Vlan irresponsive for seconds on occasion
-
Hi there,
I have a pfSense box with 4 Intel LANs (Qotom 330G4). My setup is like:
ISP modem(bridge mode) <-> igb0 pfsense <-> igb2.VLANs <-> VLAN switch <-> devices
Also, I setup igb1 on pfSense as a LAN with anti-lockout for debug support (nothing normally connect to that port).
Configuration:
pfSense 2.4.45-release-p1 (it was 2.4.45-release until yesterday with same misbehavior) igb0 dhcp igb1 192.168.99.1 Vlan 20 - trusted network Vlan 30 - IoT devices Vlan 40 - Guests network (wifi connected to the swtich)
All work as intended, IPs, separation, Rules. However, from time to time I lose connectivity for something between 60 to 120 seconds (rough numbers). By "connectivity loss" I mean: cannot ping pfSense IP address of that vlan. For instance, Vlan20 has an IP of 192.168.20.1 and my PC 20.107. I can ping 20.1 from my PC, suddenly it stops to ping for 60 seconds or so, and come back.
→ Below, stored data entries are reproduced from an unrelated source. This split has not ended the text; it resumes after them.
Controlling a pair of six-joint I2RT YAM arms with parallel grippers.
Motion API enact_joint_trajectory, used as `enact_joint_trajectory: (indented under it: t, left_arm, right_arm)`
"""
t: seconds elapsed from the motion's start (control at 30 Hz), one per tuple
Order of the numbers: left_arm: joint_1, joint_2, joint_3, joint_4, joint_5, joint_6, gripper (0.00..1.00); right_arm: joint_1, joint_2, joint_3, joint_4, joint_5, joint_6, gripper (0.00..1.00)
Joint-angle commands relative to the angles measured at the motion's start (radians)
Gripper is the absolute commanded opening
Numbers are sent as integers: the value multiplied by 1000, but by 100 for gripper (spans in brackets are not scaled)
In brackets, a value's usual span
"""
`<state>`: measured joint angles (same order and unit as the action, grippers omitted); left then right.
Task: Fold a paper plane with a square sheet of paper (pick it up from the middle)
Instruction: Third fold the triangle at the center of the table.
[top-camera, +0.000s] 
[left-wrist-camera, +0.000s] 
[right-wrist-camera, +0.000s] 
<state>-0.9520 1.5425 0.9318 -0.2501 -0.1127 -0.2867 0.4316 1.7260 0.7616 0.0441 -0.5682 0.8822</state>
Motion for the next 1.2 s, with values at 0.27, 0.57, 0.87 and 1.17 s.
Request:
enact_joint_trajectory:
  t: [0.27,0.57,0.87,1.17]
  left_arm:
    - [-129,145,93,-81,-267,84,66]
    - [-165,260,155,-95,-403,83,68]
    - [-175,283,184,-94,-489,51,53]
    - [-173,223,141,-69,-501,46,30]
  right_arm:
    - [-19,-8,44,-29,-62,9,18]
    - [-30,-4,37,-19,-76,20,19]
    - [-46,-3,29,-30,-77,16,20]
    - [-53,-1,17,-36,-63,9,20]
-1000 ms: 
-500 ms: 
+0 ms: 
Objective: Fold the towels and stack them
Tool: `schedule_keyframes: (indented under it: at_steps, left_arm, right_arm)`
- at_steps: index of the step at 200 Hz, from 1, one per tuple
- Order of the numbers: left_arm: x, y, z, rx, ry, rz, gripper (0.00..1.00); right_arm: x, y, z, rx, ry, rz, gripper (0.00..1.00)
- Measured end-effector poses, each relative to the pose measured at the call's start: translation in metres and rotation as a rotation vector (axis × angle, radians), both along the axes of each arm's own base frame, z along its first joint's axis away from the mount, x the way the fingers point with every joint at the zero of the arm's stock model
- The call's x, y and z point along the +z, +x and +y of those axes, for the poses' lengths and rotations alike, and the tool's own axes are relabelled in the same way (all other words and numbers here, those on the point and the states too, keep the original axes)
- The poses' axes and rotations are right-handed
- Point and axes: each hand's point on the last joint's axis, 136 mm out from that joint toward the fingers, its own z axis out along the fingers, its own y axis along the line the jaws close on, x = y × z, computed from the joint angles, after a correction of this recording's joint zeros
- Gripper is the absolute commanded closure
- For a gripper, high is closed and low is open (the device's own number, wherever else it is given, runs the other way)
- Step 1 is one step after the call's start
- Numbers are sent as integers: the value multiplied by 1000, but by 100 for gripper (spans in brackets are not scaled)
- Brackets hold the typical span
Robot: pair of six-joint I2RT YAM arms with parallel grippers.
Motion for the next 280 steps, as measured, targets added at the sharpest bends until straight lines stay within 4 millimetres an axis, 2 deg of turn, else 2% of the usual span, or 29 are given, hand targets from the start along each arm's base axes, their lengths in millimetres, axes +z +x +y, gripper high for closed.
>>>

Same happens to all Vlans.
To properly test it, I removed my PC from Wireless (trusted vlan) to mitigate the possibility of wireless AP misbehaving; plugged the PC to a Vlan 20 access port on the switch. Same issue! From time to time, I cannot ping pfSense box for a while. To have a measurement, I sent pings (once a second) over about 8 hours:
Thu Jun 11 00:30:00 PDT 2020 PING 192.168.20.1 (192.168.20.1) 56(84) bytes of data. --- 192.168.20.1 ping statistics --- 30000 packets transmitted, 28785 received, 4% packet loss, time 30067951ms rtt min/avg/max/mdev = 0.541/6.673/3308.251/30.534 ms, pipe 4 Thu Jun 11 08:51:15 PDT 2020
On same Vlan, I have other PC, so I ping during the same period:
Thu Jun 11 00:30:00 PDT 2020 PING 192.168.20.254 (192.168.20.254) 56(84) bytes of data. --- 192.168.20.254 ping statistics --- 30000 packets transmitted, 30000 received, 0% packet loss, time 30040097ms rtt min/avg/max/mdev = 0.726/6.598/3648.940/32.813 ms, pipe 4 Thu Jun 11 08:50:40 PDT 2020
Notice how I lost 4% of the packets to pfSense over 8 hours span and no packet loss to the other PC in the same vlan.
On pfSense side, there is no errors nor re-transmissions on vlan interface, there are no logs in general, DHCP, DNS resolver or firewall that seems directly associate with this issue. On the switch logs I cannot find any "link up/downs" that would denote failures in the connection. Also tried another ethernet cable just in case.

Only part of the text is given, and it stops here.